Читать «Жюстин (Александрийский квартет - 1)» онлайн - страница 28

Лоренс Даррелл

В те дни тихая и совершенно обезоруживающая кротость Мелиссы была раскрашена в цвета заново открытой юности. Ее длинные неуверенные пальцы - я чувствовал, как они касались моего лица, когда ей казалось, что я уже сплю, - словно пытались на ощупь запомнить очертания нашего счастья. Были в ней какая-то чисто восточная гибкость, податливость, желание услужить, перерастающее в страсть. Мой убогий гардероб - нужно было видеть, как она поднимала с полу грязную рубашку, излучая всепроникающие волны заботы; по утрам я находил свою бритву девственно чистой, и даже на зубной щетке уже лежала в ожидании колбаска зубной пасты. Ее забота обо мне была приманкой, попыткой спровоцировать меня на то, чтобы я придал своему существованию хоть какую-то форму, стиль, который мог бы соответствовать ее нехитрым требованиям к жизни. О своих прежних связях она никогда не рассказывала и обрывала любой разговор на эту тему устало и даже несколько раздраженно, так что, скорее всего, то были следствия необходимости, отнюдь не страсти. Однажды она одарила меня комплиментом, сказав: "В первый раз в жизни я не боюсь быть легкомысленной и глупой с мужчиной".

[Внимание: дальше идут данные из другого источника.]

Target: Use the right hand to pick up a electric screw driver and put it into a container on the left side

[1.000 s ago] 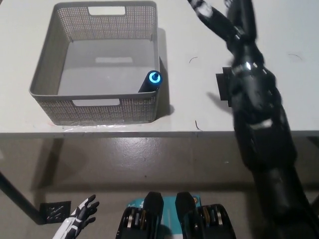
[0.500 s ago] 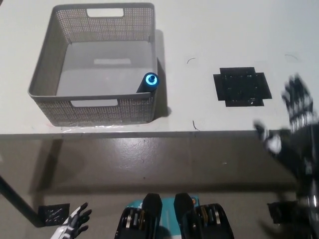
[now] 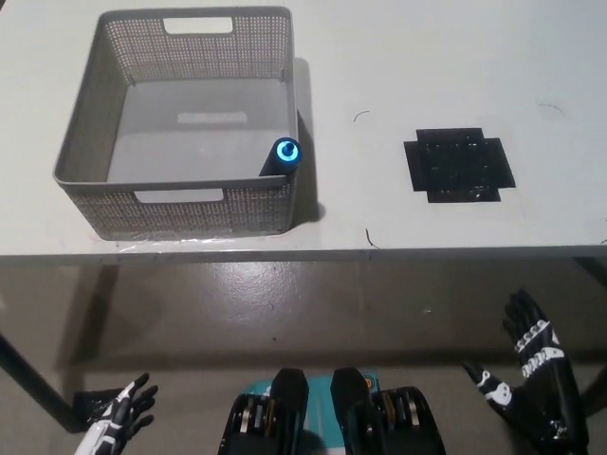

Мы были бедны, и это тоже сближало. На выходные мы ездили за город, по большей части то были обычные экскурсии в провинциальном городе у моря. Маленький жестяной трамвай вез нас, пронзительно визжа на поворотах, на песчаные пляжи Сиди Бишра, мы проводили Шем-эль-Нессим в садах Нужи, устроившись в траве под олеандрами в окружении нескольких дюжин скромных египетских семейств. Неизбежная и назойливая толпа развлекала нас и сближала. Мы бродили вдоль затхлого канала, наблюдая, как мальчишки ныряют за монетками в самую тину, или ели ломтики дыни, купленные у лоточника, счастливые анонимы в праздничной толпе. Сами имена трамвайных остановок отзываются поэзией тех поездок: Чэтби, Лагерь Цезаря, Лоране, Мазарита, Глименопулос, Сиди Бишр...

Была и другая сторона медали: приходя домой поздно ночью, я заставал ее спящей - перевернутые красные тапочки и на подушке рядом с ней маленькая трубка для гашиша... Это был сигнал: очередная депрессия. В таком состоянии она пребывала по нескольку дней, бледная, ко всему безразличная, совершенно изможденная, и сделать с ней хоть что-то было абсолютно невозможно. Она говорила сама с собой, целые монологи; часами, зевая, слушала радио или методично перелистывала кипы старых киножурналов. В такие дни, когда на нее нападал обычный александрийский cafard* [Сплин, хандра (фр.).], я с ума сходил, пытаясь хоть как-то ее развлечь. Она лежала, глядя вдаль, сквозь стену, подобно древней сивилле, и повторяла, гладя мое лицо, снова и снова: "Если бы ты знал, как я жила, ты бы меня бросил. Я не та женщина, которая тебе нужна, и вообще ни одному мужчине такая... Я так устала. Ты добрый, но только зря ты со мной связался". Когда я пытался протестовать, говорил, что доброта здесь ни при чем, что я люблю ее, она отвечала с усталой гримасой: "Если б ты любил меня, то давно тоже отравил бы, чтобы не мучилась". Затем она начинала кашлять так, словно легкие выворачивались наизнанку, и, не в силах этого вынести, я выходил на улицу, темную и провонявшую арабами, или шел в библиотеку Британского совета покопаться в справочниках: там жил дух британской культуры, дух скупости, бедности, умственной зашоренности - там я проводил вечер в полном одиночестве, благодарный за тихую благодать прилежного шороха страниц и приглушенного гула.